Régénéré, Emilien Jacquelin repart à l'abordage
Emilien Jacquelin est certainement l'un des personnages les plus exubérants du circuit de Coupe de monde de biathlon. Mais aussi totalement imprévisible. Capable de claquer un 20/20 à une vitesse supersonique ou d'enchaîner les craquantes, le Savoyard est souvent en mode tout ou rien. Tout, c'est quand il peut remporter le titre mondial de poursuite en 2020 à Anterselva et le conserver en 2021 à Pokljuka. C'est aussi quand il peut prendre le bronze de la mass-start en 2020 et sur le sprint en 2021. Rien, c'est comme aux derniers Mondiaux à Oberhof avec un 37e place sur l'individuel, une 36e en sprint et une 20e en mass-start.
Un break salutaire
Jacquelin a une belle carrière et son palmarès individuel est éloquent : 22 podiums, vainqueur du petit globe de la poursuite en 2020 et 5e du général en 2020 et 2022. Mais au vu de son potentiel, le biathlète de 28 ans peut faire encore davantage.
Son tempérament constitue-t-il une limite ? Volcanique, Jacquelin est moins posé que Quentin Fillon-Maillet quoique plus talentueux au départ. Cependant, QFM est parvenu à s'extirper de son statut d'ombre de Martin Fourcade pour devenir la référence mondiale en 2022-2023 tandis que le Savoyard est surtout un homme de gros coup. Après la victoire en relais lors des Mondiaux d'Oberhof, pas un mince exploit car la Norvège a remporté les 5 relais de la Coupe du monde, Jacquelin a mis la flèche.
Une décision qui, selon lui, aurait pu arriver un an plus tôt après les JO de Pékin mais, comme il l'a expliqué lors d'une table ronde avec des lecteurs de L'Equipe en octobre dernier, "à l'époque, j'étais deuxième mondial et cela aurait été très compliqué de m'arrêter. Ça fait un an que j'avais conscience que mon énergie était en phase descendante et que j'avais besoin de souffler. J'ai la capacité de mettre beaucoup d'énergie, c'est ce que j'ai fait, mais à un moment donné il faut savoir s'écouter, car je ne suis pas une machine, et ça a déraillé".

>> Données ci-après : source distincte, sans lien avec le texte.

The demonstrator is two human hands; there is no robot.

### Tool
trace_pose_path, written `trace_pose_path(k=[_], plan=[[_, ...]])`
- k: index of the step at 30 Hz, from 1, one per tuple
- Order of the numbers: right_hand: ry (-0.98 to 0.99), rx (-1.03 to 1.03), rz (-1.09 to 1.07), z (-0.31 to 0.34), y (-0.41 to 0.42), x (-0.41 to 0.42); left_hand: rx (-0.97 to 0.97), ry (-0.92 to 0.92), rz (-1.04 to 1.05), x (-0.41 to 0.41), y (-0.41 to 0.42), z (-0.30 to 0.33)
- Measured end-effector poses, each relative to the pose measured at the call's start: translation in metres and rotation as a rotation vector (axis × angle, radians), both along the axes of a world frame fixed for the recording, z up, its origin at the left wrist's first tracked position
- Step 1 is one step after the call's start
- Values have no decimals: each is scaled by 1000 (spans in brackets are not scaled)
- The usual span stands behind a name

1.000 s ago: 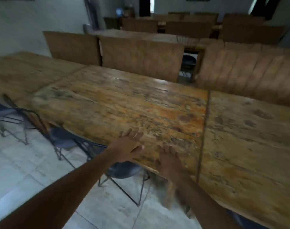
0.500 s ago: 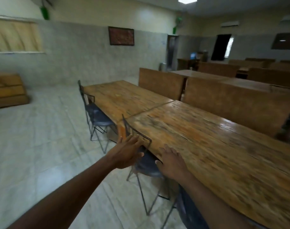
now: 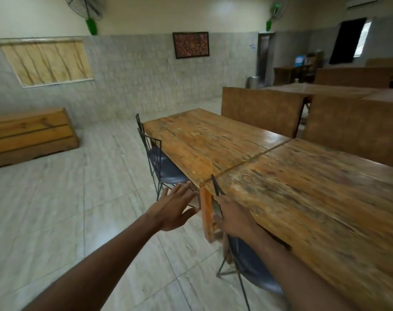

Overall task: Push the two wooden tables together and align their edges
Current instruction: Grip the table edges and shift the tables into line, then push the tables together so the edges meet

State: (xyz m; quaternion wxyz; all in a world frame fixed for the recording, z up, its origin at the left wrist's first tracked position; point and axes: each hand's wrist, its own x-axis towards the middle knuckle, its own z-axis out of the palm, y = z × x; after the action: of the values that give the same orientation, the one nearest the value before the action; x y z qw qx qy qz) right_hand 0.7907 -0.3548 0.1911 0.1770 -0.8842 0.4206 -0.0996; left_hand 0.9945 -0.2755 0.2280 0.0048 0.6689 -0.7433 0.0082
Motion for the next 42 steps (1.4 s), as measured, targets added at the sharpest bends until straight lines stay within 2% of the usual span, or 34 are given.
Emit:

Retrouver naturel et spontanéité
Régénéré, le Savoyard a pu faire le point sur sa carrière, notamment vis-à-vis de sa relation tumultueuse avec Fillon-Maillet : "on connaît Quentin, qui peut être cash sur certaines déclarations pour affirmer sa supériorité ou son leadership. Moi, j'ai essayé de prendre du recul par rapport à ça. Une petite distance s'était instaurée, mais toujours dans le respect et l'amitié. Et on en a discuté en off pour éviter que cela devienne conflictuel et ça a réglé le souci".
Surtout, il a eu l'occasion de remettre son biathlon en place, lui qui a exprimé des difficultés au moment de trouver les ressources mentales pour appliquer ses plans de course sans se soucier du regard des autres pour conserver sa fraîcheur et son insouciance : "ces dernières années, aussi pour faire plaisir aux gens autour de moi, j'ai arrêté d'être moi-même, j'ai récité ma leçon, je me suis bridé et donc perdu. Il faut que je fasse ce que j'ai envie de faire et ce que j'attends de moi. J'ai les clés et il faut que je les mette en place. Le mot d'ordre : avoir ses convictions et vivre sa carrière".
Avec le retour de Jean-Pierre Amat comme entraîneur du tir, Jacquelin espère retrouver son tir, à force de travail pour que cela redevienne totalement naturel. "Si tu rajoutes des pensées, tu rajoutes du temps entre le moment où tu prends une décision et l'exécution, a-t-il certifié. Ça fait des écarts de visée pour le tir. Alors que quand je ne réfléchis pas, tout est fluide et ça ne fait qu'un". En somme, la version qui a fait de lui l'un des biathlètes les plus divertissants et charismatiques de ces dernières années.